SAN FRANCISCO Mayor London Breed and state Sen. Scott Wiener have joined housing authority officials in celebrating the completion of the Scattered Sites project, which rehabilitated five former public housing sites across San Francisco neighborhoods.
Breed and Wiener attended the opening of affordable housing development on Aug. 31 at 363 Noe Street, which will provide 21 homes for low-income seniors and people with disabilities.
The celebration marked the final of five former public housing sites taken over by the nonprofit developer Mission Housing Development Corporation.
“I am proud of our collaborative work to ensure San Francisco is a place that provides vulnerable populations the opportunity to access housing in neighborhoods across the city,” Breed said.

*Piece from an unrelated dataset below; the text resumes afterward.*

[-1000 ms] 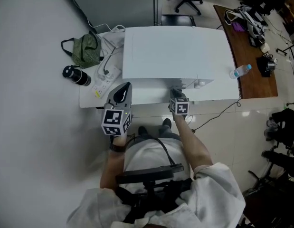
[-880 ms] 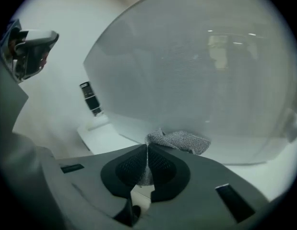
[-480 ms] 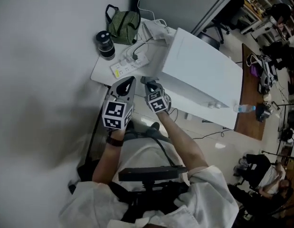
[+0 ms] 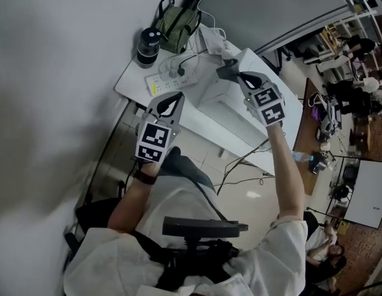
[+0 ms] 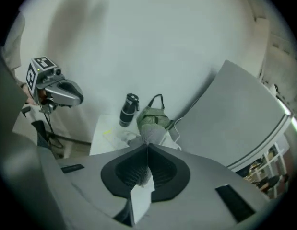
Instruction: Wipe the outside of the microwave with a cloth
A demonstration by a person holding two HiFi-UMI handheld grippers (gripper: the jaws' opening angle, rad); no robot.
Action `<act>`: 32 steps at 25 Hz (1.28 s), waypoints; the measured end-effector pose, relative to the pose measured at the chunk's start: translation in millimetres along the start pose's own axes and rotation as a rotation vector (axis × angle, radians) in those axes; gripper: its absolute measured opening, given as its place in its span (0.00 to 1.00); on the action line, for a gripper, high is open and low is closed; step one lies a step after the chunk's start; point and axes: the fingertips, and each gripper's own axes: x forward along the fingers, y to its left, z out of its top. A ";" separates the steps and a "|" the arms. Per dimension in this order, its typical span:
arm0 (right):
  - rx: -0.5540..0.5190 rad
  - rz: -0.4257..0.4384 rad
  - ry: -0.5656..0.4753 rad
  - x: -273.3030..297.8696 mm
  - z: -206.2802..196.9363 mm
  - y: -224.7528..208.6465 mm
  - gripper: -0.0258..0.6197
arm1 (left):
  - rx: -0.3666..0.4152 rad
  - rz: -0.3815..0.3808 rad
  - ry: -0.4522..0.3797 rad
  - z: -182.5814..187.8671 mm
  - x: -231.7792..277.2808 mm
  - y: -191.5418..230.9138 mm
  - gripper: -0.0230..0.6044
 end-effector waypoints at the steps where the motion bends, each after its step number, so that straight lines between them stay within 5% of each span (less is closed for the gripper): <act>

Wiener said the first step to meeting San Francisco’s goals of creating over 82,000 new homes in the next eight years is to prioritize the preservation of existing affordable homes.

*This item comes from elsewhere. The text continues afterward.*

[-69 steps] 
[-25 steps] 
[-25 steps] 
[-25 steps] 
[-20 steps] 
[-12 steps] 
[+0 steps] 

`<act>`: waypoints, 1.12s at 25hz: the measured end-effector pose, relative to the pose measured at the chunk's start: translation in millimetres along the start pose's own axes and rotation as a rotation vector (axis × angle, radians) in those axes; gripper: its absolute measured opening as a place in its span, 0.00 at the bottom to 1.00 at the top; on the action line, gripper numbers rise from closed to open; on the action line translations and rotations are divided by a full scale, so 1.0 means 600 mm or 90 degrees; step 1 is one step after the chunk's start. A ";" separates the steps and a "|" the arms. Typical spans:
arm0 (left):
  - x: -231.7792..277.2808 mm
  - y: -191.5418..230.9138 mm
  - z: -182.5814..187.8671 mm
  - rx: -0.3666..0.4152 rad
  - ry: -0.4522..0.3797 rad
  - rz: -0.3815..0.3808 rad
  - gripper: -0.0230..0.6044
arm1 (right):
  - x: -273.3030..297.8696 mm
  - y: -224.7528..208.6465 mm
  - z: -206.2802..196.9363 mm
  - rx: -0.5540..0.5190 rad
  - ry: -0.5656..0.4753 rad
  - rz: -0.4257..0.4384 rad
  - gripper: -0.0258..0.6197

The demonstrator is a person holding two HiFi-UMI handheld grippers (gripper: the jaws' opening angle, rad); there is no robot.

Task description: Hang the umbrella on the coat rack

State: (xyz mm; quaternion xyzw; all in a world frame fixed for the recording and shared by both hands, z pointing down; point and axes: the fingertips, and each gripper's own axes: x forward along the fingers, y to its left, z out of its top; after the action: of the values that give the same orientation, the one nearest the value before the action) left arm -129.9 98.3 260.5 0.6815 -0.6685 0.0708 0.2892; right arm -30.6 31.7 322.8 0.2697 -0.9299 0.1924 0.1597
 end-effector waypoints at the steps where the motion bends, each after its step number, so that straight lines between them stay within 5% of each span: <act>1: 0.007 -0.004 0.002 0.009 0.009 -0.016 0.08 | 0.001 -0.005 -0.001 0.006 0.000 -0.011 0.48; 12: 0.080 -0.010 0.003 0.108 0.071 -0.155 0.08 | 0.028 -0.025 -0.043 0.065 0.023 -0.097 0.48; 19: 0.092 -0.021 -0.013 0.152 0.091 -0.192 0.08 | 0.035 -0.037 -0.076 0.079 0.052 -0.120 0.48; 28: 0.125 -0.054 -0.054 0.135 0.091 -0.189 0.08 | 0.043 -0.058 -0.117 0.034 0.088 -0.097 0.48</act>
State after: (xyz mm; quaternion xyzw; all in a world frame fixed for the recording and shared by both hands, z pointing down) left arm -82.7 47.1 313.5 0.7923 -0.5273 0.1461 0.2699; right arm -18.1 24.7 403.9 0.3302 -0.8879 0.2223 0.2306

“Scattered Sites is an essential effort to build on San Francisco’s success partnering with affordable housing developers to keep our public housing stock serving communities that have relied on those affordable units for generations,” Wiener said.

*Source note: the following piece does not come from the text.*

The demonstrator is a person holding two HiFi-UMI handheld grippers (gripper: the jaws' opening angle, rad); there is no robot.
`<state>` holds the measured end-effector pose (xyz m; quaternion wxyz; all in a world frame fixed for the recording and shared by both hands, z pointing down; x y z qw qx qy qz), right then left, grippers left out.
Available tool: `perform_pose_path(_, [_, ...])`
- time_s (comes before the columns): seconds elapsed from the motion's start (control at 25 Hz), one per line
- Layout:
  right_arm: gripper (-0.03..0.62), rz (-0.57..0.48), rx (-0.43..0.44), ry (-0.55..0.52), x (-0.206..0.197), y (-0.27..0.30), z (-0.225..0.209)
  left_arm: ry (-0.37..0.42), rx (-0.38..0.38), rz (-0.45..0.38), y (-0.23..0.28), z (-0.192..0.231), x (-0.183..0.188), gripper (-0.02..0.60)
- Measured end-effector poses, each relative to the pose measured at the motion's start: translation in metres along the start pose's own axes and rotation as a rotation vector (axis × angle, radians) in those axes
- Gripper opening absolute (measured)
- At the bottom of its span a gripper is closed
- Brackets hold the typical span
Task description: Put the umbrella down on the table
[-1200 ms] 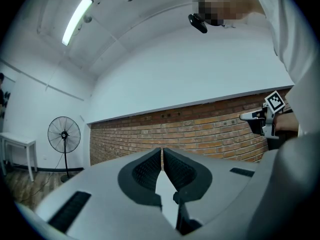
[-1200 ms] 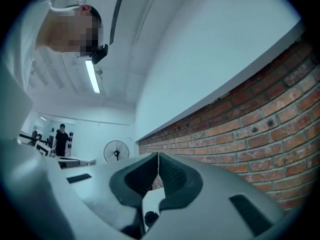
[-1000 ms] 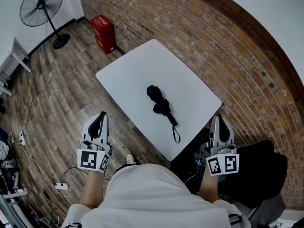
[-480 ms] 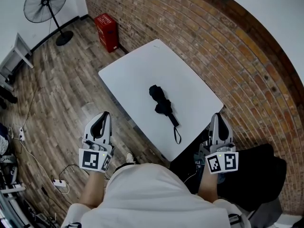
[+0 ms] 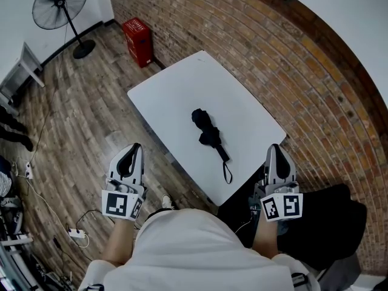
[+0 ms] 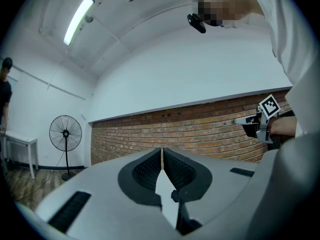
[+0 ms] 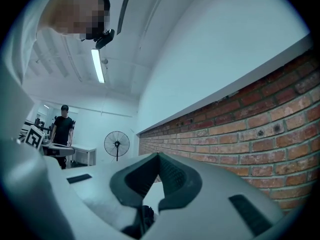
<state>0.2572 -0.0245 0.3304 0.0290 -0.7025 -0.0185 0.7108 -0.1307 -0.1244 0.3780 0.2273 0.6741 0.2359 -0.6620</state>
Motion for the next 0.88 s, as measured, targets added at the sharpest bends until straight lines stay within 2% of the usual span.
perform_pose_path(0.88, [0.019,0.021,0.008,-0.028,-0.0029,0.0024,0.0077,0.000,-0.012,0.009,0.0006,0.0018,-0.0005,0.035])
Point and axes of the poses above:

The $84 million project fully rehabilitated and preserved 69 historically affordable housing units in the Outer Sunset, Ingleside, Castro and Fillmore neighborhoods, according to project organizers. All residents residing in the units will also receive free fiber internet under the city’s Fiber to Housing Program.
“There’s a lot that goes into developments of this caliber. The importance of preserving affordable housing is often overlooked, but it’s a key component of Mission Housing’s values,” said Sam Moss, executive director at MHDC. “Restoring 69 units across five different sites is the kind of common-sense preservation that makes Mission Housing Development Corporation proud to a part of San Francisco’s affordable housing community.”